**What is required:** An exact copy of every entry below is needed.

Records from a collection:
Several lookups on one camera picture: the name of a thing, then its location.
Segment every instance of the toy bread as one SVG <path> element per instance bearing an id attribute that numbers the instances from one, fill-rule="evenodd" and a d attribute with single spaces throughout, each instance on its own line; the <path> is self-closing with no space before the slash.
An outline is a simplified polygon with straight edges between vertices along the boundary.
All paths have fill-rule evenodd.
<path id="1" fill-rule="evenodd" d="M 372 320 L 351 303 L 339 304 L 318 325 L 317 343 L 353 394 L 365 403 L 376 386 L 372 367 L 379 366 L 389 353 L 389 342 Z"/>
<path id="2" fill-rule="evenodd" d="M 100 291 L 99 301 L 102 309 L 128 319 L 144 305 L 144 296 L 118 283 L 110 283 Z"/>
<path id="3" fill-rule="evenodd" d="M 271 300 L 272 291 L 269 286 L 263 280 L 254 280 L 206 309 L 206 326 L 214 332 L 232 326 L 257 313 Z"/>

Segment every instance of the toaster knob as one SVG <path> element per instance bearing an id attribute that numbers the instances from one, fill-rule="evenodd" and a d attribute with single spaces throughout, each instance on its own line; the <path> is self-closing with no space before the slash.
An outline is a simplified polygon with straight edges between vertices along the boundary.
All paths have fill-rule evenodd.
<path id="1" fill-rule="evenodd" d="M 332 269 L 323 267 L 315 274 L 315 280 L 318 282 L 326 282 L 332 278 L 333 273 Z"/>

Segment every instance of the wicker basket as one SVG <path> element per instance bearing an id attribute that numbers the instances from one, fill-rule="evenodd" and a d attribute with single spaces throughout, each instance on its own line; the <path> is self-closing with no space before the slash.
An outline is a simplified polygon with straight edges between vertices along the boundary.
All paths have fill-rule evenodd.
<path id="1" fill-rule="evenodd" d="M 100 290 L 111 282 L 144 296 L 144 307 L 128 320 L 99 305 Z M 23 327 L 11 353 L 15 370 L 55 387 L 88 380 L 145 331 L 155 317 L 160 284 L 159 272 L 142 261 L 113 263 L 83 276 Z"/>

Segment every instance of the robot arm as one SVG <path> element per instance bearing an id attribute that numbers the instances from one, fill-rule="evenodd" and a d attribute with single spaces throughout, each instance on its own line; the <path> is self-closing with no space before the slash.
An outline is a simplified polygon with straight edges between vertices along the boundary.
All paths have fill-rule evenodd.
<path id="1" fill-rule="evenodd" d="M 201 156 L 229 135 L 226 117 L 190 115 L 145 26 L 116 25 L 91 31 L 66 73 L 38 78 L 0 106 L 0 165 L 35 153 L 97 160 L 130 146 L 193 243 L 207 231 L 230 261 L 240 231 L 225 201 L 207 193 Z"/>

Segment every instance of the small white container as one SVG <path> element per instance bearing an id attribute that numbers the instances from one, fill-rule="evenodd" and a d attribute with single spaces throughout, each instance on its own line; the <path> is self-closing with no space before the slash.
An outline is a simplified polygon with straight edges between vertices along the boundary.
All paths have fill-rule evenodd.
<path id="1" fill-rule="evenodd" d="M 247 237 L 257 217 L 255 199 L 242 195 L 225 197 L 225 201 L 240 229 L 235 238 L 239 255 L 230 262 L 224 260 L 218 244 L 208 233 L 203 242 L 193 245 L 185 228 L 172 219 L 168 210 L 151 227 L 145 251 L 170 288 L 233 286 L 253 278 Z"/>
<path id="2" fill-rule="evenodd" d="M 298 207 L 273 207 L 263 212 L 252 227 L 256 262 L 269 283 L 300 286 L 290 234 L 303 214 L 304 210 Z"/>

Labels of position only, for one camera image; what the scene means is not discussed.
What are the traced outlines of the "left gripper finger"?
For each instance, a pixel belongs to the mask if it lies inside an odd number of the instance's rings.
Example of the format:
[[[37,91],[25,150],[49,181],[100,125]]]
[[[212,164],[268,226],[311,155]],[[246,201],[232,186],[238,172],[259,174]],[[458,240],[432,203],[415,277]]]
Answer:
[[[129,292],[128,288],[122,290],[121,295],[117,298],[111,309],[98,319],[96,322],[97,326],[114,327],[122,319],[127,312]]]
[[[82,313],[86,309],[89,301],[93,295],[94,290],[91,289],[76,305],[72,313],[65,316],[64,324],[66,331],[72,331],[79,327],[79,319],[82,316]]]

**Exercise response:**
Several lookups on one camera picture: the name of a thing, then its location.
Segment every instance of the toy bread as one SVG <path> element per instance bearing an id attribute that numbers the instances from one, fill-rule="evenodd" and a d attribute with single spaces throughout, each instance on its own line; the <path> is self-closing with no space before the slash.
An outline is a simplified polygon with straight edges between vertices along the boundary.
All paths have fill-rule evenodd.
<path id="1" fill-rule="evenodd" d="M 372 320 L 351 303 L 339 304 L 318 325 L 317 343 L 353 394 L 365 403 L 376 386 L 372 367 L 379 366 L 389 353 L 389 342 Z"/>
<path id="2" fill-rule="evenodd" d="M 100 291 L 99 301 L 102 309 L 128 319 L 144 305 L 144 296 L 118 283 L 110 283 Z"/>
<path id="3" fill-rule="evenodd" d="M 271 300 L 272 291 L 269 286 L 263 280 L 254 280 L 206 309 L 206 326 L 214 332 L 232 326 L 257 313 Z"/>

Segment every instance of the toaster knob as one SVG <path> element per instance bearing an id attribute that numbers the instances from one, fill-rule="evenodd" and a d attribute with single spaces throughout, each instance on its own line; the <path> is self-closing with no space before the slash.
An outline is a simplified polygon with straight edges between vertices along the boundary.
All paths have fill-rule evenodd.
<path id="1" fill-rule="evenodd" d="M 332 269 L 323 267 L 315 274 L 315 280 L 318 282 L 326 282 L 332 278 L 333 273 Z"/>

Segment every instance of the wicker basket as one SVG <path> element per instance bearing an id attribute that numbers the instances from one, fill-rule="evenodd" and a d attribute with single spaces throughout, each instance on its own line; the <path> is self-closing with no space before the slash.
An outline is a simplified polygon with straight edges between vertices along the boundary.
All paths have fill-rule evenodd.
<path id="1" fill-rule="evenodd" d="M 100 290 L 111 282 L 144 296 L 144 307 L 128 320 L 99 305 Z M 23 327 L 11 353 L 15 370 L 55 387 L 88 380 L 145 331 L 155 317 L 160 284 L 159 272 L 142 261 L 113 263 L 83 276 Z"/>

Segment every instance of the robot arm as one SVG <path> element per instance bearing an id attribute that numbers the instances from one, fill-rule="evenodd" and a d attribute with single spaces throughout, each instance on its own line; the <path> is self-closing with no space before the slash.
An outline is a simplified polygon with straight edges between vertices along the boundary.
All paths have fill-rule evenodd.
<path id="1" fill-rule="evenodd" d="M 201 156 L 229 135 L 226 117 L 190 115 L 145 26 L 116 25 L 91 31 L 66 73 L 38 78 L 0 106 L 0 165 L 35 153 L 97 160 L 130 146 L 193 243 L 207 231 L 230 261 L 240 231 L 225 201 L 207 193 Z"/>

Segment every instance of the small white container as one SVG <path> element per instance bearing an id attribute that numbers the instances from one, fill-rule="evenodd" and a d attribute with single spaces throughout, each instance on its own line; the <path> is self-closing with no space before the slash.
An outline is a simplified polygon with straight edges between vertices along the boundary.
All paths have fill-rule evenodd.
<path id="1" fill-rule="evenodd" d="M 247 237 L 257 217 L 255 199 L 242 195 L 225 197 L 225 201 L 240 229 L 235 238 L 239 255 L 230 262 L 224 260 L 218 244 L 208 233 L 203 242 L 193 245 L 185 228 L 172 219 L 168 210 L 151 227 L 145 251 L 170 288 L 233 286 L 253 278 Z"/>
<path id="2" fill-rule="evenodd" d="M 298 207 L 273 207 L 263 212 L 252 227 L 256 262 L 269 283 L 300 286 L 290 234 L 303 214 L 304 210 Z"/>

Labels of position only, for one camera image; what the scene means is not discussed.
What are the traced outlines of the "left gripper finger"?
For each instance, a pixel belongs to the mask if it lies inside an odd number of the instance's rings.
Example of the format:
[[[37,91],[25,150],[49,181],[100,125]]]
[[[212,164],[268,226],[311,155]],[[246,201],[232,186],[238,172],[259,174]],[[458,240],[432,203],[415,277]]]
Answer:
[[[129,292],[128,288],[122,290],[121,295],[117,298],[111,309],[98,319],[96,322],[97,326],[114,327],[122,319],[127,312]]]
[[[82,313],[86,309],[89,301],[93,295],[94,290],[91,289],[76,305],[72,313],[65,316],[64,324],[66,331],[72,331],[79,327],[79,319],[82,316]]]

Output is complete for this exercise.